Problem description:
Please print out every line of the material, unchanged.

- Opening Delimiter -

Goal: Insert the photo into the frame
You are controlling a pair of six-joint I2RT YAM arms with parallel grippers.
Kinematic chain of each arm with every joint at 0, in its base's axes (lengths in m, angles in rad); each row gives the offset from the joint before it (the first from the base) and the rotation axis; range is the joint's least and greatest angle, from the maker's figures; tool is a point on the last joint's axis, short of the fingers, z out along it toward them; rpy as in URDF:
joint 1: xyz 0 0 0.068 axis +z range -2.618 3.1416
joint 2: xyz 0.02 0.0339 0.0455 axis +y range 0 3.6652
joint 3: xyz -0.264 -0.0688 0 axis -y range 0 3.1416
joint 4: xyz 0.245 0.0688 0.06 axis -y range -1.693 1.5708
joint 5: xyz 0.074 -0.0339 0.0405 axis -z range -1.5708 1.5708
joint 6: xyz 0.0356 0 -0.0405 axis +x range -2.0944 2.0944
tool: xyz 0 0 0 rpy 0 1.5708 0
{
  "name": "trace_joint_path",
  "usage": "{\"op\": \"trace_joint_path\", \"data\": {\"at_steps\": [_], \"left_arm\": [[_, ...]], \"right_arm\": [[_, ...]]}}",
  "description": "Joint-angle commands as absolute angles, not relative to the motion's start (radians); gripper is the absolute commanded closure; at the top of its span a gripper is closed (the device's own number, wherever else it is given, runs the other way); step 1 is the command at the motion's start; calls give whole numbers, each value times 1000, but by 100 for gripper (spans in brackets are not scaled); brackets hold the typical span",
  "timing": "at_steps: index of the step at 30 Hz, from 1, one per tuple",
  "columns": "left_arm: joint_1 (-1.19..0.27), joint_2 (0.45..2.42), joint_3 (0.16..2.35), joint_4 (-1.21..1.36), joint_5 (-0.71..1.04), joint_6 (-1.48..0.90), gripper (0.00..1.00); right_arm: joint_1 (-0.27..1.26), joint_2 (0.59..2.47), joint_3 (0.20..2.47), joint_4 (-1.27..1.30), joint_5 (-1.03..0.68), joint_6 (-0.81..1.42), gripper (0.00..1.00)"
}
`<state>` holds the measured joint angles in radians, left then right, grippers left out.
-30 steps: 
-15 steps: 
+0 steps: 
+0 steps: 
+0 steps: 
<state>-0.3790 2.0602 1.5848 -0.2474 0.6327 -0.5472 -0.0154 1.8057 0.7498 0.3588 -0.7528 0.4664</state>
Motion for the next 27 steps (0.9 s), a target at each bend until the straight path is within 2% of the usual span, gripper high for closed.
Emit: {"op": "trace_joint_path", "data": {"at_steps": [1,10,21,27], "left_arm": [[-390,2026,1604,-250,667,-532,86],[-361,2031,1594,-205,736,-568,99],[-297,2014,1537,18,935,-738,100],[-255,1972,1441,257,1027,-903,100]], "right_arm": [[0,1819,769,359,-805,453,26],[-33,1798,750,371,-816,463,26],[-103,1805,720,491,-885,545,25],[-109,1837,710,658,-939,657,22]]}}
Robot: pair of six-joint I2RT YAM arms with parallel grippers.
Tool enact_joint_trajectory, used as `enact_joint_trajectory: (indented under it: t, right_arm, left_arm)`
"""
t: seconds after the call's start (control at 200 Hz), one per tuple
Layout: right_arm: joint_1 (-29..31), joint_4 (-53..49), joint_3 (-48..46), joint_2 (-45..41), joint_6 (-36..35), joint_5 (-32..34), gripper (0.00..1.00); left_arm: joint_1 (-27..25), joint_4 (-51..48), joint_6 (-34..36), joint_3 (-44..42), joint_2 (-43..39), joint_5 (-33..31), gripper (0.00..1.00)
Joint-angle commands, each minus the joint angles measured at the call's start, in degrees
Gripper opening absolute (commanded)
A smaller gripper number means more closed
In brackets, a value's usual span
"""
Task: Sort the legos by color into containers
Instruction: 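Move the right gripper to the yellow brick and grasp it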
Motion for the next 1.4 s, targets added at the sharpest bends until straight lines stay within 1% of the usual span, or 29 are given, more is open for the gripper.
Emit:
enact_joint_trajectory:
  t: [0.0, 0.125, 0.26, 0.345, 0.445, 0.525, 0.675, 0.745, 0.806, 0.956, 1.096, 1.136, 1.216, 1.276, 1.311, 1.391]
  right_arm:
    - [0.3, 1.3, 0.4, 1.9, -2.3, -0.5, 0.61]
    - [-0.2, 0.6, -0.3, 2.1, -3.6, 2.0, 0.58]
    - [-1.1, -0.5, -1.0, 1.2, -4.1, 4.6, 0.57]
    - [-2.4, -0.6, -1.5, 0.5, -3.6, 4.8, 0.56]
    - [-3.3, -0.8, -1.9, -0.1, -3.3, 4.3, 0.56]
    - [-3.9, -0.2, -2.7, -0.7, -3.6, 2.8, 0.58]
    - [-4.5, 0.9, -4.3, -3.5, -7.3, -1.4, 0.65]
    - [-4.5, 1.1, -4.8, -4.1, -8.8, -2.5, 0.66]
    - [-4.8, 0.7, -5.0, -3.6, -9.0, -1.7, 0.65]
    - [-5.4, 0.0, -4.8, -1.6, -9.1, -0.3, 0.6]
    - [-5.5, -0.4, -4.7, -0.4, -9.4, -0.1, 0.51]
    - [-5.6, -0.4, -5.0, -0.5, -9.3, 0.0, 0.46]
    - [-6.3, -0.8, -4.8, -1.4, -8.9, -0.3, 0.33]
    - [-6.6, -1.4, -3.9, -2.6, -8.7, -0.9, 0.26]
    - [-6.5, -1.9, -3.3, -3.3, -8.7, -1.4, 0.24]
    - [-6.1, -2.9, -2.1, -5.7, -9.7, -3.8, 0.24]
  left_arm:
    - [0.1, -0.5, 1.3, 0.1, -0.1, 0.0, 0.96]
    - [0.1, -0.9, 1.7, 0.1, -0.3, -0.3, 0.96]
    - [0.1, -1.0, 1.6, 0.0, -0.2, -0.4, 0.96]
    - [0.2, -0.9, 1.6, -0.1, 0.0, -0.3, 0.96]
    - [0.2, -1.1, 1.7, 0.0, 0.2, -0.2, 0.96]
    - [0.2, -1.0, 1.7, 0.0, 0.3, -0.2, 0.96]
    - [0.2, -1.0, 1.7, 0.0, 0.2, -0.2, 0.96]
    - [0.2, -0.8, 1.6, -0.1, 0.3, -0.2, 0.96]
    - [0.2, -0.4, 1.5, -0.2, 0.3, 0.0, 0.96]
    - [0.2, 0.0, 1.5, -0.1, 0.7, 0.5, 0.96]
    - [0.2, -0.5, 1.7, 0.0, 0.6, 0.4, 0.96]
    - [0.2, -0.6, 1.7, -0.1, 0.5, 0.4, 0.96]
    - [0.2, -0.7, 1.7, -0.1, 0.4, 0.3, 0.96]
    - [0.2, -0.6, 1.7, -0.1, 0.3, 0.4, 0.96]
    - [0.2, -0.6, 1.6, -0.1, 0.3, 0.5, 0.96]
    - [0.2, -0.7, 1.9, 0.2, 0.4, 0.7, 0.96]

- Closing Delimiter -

Task answer:
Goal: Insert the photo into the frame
You are controlling a pair of six-joint I2RT YAM arms with parallel grippers.
Kinematic chain of each arm with every joint at 0, in its base's axes (lengths in m, angles in rad); each row gives the offset from the joint before it (the first from the base) and the rotation axis; range is the joint's least and greatest angle, from the maker's figures; tool is a point on the last joint's axis, short of the fingers, z out along it toward them; rpy as in URDF:
joint 1: xyz 0 0 0.068 axis +z range -2.618 3.1416
joint 2: xyz 0.02 0.0339 0.0455 axis +y range 0 3.6652
joint 3: xyz -0.264 -0.0688 0 axis -y range 0 3.1416
joint 4: xyz 0.245 0.0688 0.06 axis -y range -1.693 1.5708
joint 5: xyz 0.074 -0.0339 0.0405 axis -z range -1.5708 1.5708
joint 6: xyz 0.0356 0 -0.0405 axis +x range -2.0944 2.0944
tool: xyz 0 0 0 rpy 0 1.5708 0
{
  "name": "trace_joint_path",
  "usage": "{\"op\": \"trace_joint_path\", \"data\": {\"at_steps\": [_], \"left_arm\": [[_, ...]], \"right_arm\": [[_, ...]]}}",
  "description": "Joint-angle commands as absolute angles, not relative to the motion's start (radians); gripper is the absolute commanded closure; at the top of its span a gripper is closed (the device's own number, wherever else it is given, runs the other way); step 1 is the command at the motion's start; calls give whole numbers, each value times 1000, but by 100 for gripper (spans in brackets are not scaled); brackets hold the typical span",
  "timing": "at_steps: index of the step at 30 Hz, from 1, one per tuple",
  "columns": "left_arm: joint_1 (-1.19..0.27), joint_2 (0.45..2.42), joint_3 (0.16..2.35), joint_4 (-1.21..1.36), joint_5 (-0.71..1.04), joint_6 (-1.48..0.90), gripper (0.00..1.00); right_arm: joint_1 (-0.27..1.26), joint_2 (0.59..2.47), joint_3 (0.20..2.47), joint_4 (-1.27..1.30), joint_5 (-1.03..0.68), joint_6 (-0.81..1.42), gripper (0.00..1.00)"
}
`<state>` holds the measured joint angles in radians, left then right, grippers left out.
-30 steps: 
-15 steps: 
+0 steps: 
+0 steps: 
+0 steps: 
<state>-0.3790 2.0602 1.5848 -0.2474 0.6327 -0.5472 -0.0154 1.8057 0.7498 0.3588 -0.7528 0.4664</state>
Motion for the next 27 steps (0.9 s), a target at each bend until the straight path is within 2% of the usual span, gripper high for closed.
Emit: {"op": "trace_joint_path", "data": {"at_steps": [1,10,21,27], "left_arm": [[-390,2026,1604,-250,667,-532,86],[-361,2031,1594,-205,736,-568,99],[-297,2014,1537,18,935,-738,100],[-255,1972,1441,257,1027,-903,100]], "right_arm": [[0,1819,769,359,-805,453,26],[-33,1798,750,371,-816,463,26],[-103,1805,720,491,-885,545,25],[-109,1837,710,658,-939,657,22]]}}
Robot: pair of six-joint I2RT YAM arms with parallel grippers.
Tool enact_joint_trajectory, used as `enact_joint_trajectory: (indented under it: t, right_arm, left_arm)`
"""
t: seconds after the call's start (control at 200 Hz), one per tuple
Layout: right_arm: joint_1 (-29..31), joint_4 (-53..49), joint_3 (-48..46), joint_2 (-45..41), joint_6 (-36..35), joint_5 (-32..34), gripper (0.00..1.00); left_arm: joint_1 (-27..25), joint_4 (-51..48), joint_6 (-34..36), joint_3 (-44..42), joint_2 (-43..39), joint_5 (-33..31), gripper (0.00..1.00)
Joint-angle commands, each minus the joint angles measured at the call's start, in degrees
Gripper opening absolute (commanded)
A smaller gripper number means more closed
In brackets, a value's usual span
"""
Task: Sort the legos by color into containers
Instruction: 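Move the right gripper to the yellow brick and grasp it
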Motion for the next 1.4 s, targets added at the sharpest bends until straight lines stay within 1% of the usual span, or 29 are given, more is open for the gripper.
Emit:
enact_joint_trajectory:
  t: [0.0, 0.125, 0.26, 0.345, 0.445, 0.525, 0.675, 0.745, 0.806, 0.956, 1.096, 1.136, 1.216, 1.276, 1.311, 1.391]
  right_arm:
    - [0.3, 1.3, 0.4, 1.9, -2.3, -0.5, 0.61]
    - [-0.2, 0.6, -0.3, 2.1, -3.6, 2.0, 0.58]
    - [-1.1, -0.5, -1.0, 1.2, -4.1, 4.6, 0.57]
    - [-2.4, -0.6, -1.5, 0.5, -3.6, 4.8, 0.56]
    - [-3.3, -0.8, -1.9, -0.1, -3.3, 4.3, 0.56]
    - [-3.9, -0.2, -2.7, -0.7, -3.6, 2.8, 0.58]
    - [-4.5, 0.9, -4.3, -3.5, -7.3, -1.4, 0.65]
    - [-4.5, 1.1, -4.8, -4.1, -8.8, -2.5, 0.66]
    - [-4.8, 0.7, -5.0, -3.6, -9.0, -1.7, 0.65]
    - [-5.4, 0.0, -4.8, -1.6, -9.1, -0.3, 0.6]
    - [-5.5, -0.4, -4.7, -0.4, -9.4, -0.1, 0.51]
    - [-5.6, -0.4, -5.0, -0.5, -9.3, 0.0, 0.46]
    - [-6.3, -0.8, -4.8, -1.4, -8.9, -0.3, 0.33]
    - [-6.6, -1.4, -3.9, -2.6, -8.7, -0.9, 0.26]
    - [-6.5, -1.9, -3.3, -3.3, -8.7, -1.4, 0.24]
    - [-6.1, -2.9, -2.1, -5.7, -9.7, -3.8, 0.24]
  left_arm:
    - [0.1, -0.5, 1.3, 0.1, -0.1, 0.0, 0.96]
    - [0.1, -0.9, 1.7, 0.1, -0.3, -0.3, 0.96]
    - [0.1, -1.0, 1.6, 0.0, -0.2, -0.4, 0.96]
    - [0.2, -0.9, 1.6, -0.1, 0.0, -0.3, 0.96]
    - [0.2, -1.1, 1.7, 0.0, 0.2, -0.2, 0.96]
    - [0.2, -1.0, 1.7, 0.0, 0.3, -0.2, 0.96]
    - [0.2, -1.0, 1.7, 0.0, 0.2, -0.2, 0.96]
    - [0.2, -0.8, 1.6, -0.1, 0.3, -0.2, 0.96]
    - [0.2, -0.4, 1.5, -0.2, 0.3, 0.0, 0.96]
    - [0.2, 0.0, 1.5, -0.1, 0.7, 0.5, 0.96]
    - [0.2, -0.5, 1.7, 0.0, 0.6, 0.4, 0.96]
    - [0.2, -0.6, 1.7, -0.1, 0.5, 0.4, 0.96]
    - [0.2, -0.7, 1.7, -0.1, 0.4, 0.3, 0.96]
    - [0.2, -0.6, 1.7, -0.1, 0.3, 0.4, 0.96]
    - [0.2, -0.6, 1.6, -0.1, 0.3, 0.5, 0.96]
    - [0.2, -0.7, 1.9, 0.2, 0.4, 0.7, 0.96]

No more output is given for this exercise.